Forte co'a vossa promessa
Dura voz se vai alçar;
Não vem como das mais vezes,
Não vem pedir, vem ralhar;
Não he de esteril rabugem
Raiva inutil, que em mim lavra;
Venho brigar, e vencer-vos,
Minha arma he vossa palavra;
São Leis os priscos rifões;
Na mão a Lei me mettestes;
Sei que a ricos não deveis,
Mas a pobre promettestes;
Promettestes, que huma Imprensa
Faria hum faminto farto;
Meu livro, e as vossas promessas
Inda estão no vosso Quarto;
Sei que a vossa Illustre Caza
He das que honrão Portugal;
Mas eu quero outra melhor,
Quero a Caza Manescal;[32]
[Nota de rodapé 32: Administrador da Imprensa Regia.]
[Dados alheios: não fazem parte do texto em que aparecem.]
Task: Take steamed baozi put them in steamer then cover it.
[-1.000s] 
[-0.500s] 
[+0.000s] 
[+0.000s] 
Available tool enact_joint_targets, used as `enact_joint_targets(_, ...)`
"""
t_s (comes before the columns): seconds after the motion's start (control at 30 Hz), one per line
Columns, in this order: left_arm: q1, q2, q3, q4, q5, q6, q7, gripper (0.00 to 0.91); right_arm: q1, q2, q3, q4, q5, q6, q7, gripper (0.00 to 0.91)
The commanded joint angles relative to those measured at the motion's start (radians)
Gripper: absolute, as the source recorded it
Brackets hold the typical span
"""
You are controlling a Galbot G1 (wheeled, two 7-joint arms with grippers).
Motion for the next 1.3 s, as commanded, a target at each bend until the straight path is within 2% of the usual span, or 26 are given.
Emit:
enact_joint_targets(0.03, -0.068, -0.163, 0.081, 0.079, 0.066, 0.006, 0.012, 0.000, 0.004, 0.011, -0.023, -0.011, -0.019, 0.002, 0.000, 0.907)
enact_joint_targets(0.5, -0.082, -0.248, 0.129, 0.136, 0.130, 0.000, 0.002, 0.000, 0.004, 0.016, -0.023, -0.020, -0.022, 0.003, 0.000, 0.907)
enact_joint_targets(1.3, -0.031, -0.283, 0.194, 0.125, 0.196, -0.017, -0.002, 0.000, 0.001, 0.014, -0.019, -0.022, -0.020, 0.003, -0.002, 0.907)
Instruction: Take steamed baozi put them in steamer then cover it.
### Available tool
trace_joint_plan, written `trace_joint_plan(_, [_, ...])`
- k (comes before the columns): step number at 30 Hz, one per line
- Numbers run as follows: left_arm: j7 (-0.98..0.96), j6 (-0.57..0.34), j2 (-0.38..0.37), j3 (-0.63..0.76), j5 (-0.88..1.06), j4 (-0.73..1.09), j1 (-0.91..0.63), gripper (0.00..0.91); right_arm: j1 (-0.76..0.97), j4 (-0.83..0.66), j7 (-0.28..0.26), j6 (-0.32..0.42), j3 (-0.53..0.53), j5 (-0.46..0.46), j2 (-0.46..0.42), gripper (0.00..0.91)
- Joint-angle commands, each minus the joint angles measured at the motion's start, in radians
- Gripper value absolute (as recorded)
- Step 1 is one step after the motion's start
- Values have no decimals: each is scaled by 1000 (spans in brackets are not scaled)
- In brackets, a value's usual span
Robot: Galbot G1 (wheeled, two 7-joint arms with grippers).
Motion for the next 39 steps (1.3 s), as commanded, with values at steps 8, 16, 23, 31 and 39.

Reis de Hespanha a vossa honrárão,
E eu espero o mesmo delle;
Fizerão-vos _Ricos Homens_,
O mesmo me fará elle;
Vós sois Protector das Artes,
E dahi meu mal viria;
Talvez que pela da Dança
Vos esqueça a da _Poezia_;
Por _Dutein_ esquece tudo;
Estes grupos tão gabados,
Não digo que são os vossos,
Porém são os meus peccados;
As tres Graças a fadárão,
Mas seus dons funestos são;
Tira ás Deozas a maçã,[33]
E a hum triste Poeta o pão;
[Nota de rodapé 33: Fazia a figura de Venus na Pantomima, em que se
reprezentava a fabula de Páris, julgando-lhe o pomo de oiro, destinado á
mais formoza.]
Se a vosso Pai vou queixar-me,
Juro que acceita a querella;
Juro, que vos quer os olhos
Antes em mim, do que nella;
Mas, Senhor, deixando graças
De poetica licença,
Este brinco quer dizer
Que apresseis a tal Imprensa;
Até por curiozidade
Forjai-me este mialheiro;
Só para vermos que effeito
Faz em mim o ter dinheiro;
Talvez que altiva luneta
Nos piscos olhos traidores
Não conheça huns tantos homens,
Principalmente os Crédores;
Talvez que o novel Gallego,
Que soltas bragas trazia,
Entaipado em pantalonas
Dê ao Amo senhoria;
Talvez que inventando heranças
Bisneto de grão Senhor,
A falso espectro agradeça
O que devo ao Protector;
Senhor, se o oiro tal póde;
Levantai da empreza a mão;
Antes réo do meu tendeiro,
Do que réo de ingratidão
Mas inda agora he que eu vejo,
Quanto me fui desmentindo;
Disse que vinha ralhar,
Por fim acho-me pedindo;
Não pude acabar a farça;
Costume custa a vencer;
Comvosco a minha linguagem
He pedir, e agradecer.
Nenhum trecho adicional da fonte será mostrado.